The takeover offer made by Fresenius SE & Co. KGaA for RHÖN-KLINIKUM AG failed despite a high acceptance level of 84,3 per cent. The supervisory board and the board of management regret that. "A great opportunity to jointly shape the health services market in Germany has been missed in the first instance", said Eugen Münch, chairman of the supervisory board. "The merger would have opened up new opportunities to all those involved. Together Rhön-Klinikum and Helios would have been able to develop comprehensive solutions across all health care services. Because we are convinced that such changes are appropriate, we will continue to work on the realisation of models of this kind in the future. On the other hand, all positions are now known and because nothing has changed in the underlying conditions which justify the merger, we believe that new solutions will be put forward in the near future."

Wolfgang Pföhler, chairman of the board of management of the RHÖN-KLINIKUM AG, said that strategically the offer had been a logical one, adding: "However, we must now look to the future and analyse how we can pursue our active role in the consolidation of the hospitals market. The market has started to move and we are in the fortunate position of being strong enough to play an active part in this exercise. At the same time it goes without saying that meeting our responsibilities towards our patients, the workforce and our shareholders will continue to be our top priority."

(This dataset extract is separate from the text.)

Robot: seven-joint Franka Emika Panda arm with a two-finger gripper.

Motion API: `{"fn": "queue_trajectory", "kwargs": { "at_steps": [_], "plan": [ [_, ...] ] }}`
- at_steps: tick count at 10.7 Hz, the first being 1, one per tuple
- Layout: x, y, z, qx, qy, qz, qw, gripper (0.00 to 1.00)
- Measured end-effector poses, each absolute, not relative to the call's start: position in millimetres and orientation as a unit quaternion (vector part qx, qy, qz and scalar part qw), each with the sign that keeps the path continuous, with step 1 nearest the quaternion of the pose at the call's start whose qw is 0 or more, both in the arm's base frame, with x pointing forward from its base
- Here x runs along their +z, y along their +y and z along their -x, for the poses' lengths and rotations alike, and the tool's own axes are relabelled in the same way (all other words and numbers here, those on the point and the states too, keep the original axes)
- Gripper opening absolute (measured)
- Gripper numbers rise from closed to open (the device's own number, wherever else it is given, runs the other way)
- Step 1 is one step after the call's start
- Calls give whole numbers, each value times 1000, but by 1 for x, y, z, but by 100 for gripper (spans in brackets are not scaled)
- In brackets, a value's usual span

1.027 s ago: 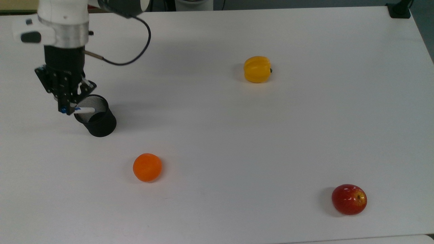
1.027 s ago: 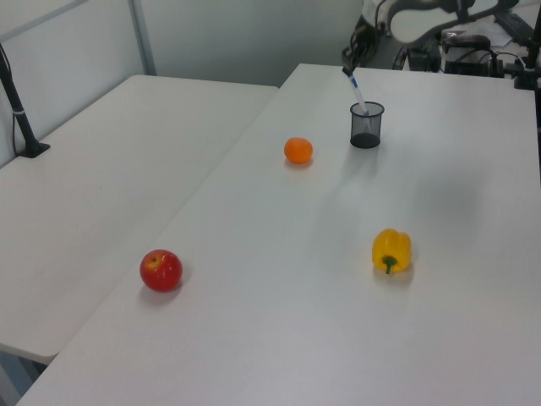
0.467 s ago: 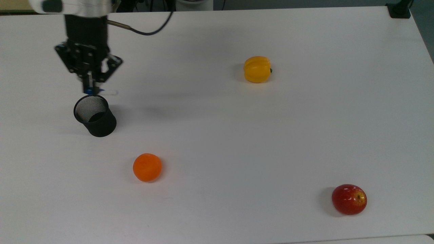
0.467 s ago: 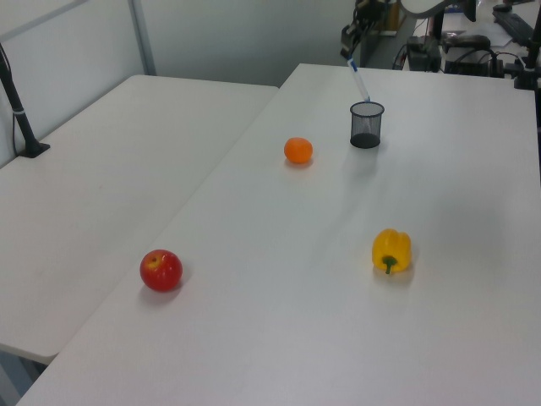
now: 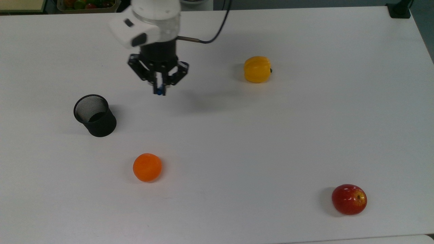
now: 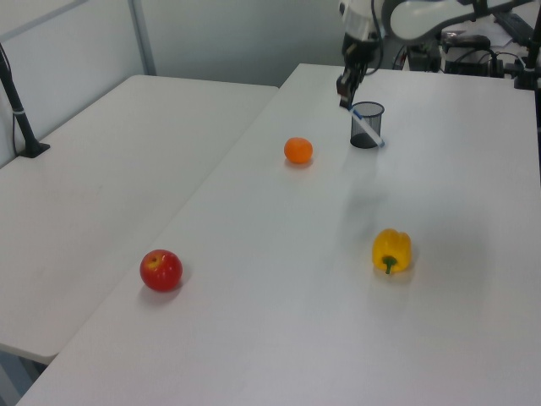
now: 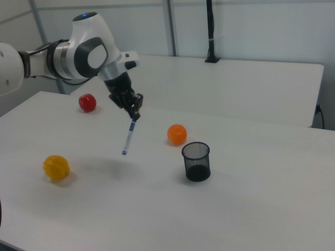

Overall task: Take marker pen
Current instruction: 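Carry the marker away from the cup and lower it to the table, then open the gripper, release the marker and raise the gripper away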

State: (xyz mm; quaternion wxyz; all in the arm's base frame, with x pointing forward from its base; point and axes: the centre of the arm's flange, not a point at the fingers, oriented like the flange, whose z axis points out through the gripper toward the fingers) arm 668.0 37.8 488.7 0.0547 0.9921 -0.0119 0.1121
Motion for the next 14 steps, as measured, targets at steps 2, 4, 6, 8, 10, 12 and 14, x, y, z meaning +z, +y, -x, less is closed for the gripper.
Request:
{"fn": "queue_trajectory", "kwargs": {
  "at_steps": [2, 4, 6, 8, 10, 12, 14],
  "plan": [
    [455, 78, -666, 81, 15, -995, 55, 18],
    [418, 97, -669, 54, 31, -996, 59, 18],
    [395, 100, -671, 37, 34, -997, 62, 18],
    [383, 100, -672, 29, 34, -997, 63, 18],
    [383, 100, -672, 28, 35, -997, 63, 22],
    [383, 100, -673, 29, 34, -997, 63, 40],
    [385, 101, -673, 31, 34, -997, 63, 68]
  ]
}}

On 26 April 2012 Fresenius had announced its intention to present the shareholders of RHÖN-KLINIKUM AG a public offer to take over all outstanding shares in the company. This voluntary public takeover offer has led to extraordinary expenditure on the part of RHÖN-KLINIKUM AG in the form of consultancy costs. In addition, the public takeover offer temporarily led to insecurity among our patients, our workforce and our business associates at certain locations of the company. Management capacities were tied down to a significant extent and there were delays in setting our own strategic course – with the corresponding impact on the development of the operational business. It is not yet possible to calculate the exact level of the extraordinary costs generated by the takeover offer. Concrete details of its impact on the assets, finances and earnings of the RHÖN-KLINIKUM AG should be available by the half-year financial report to be published on 30 June 2012.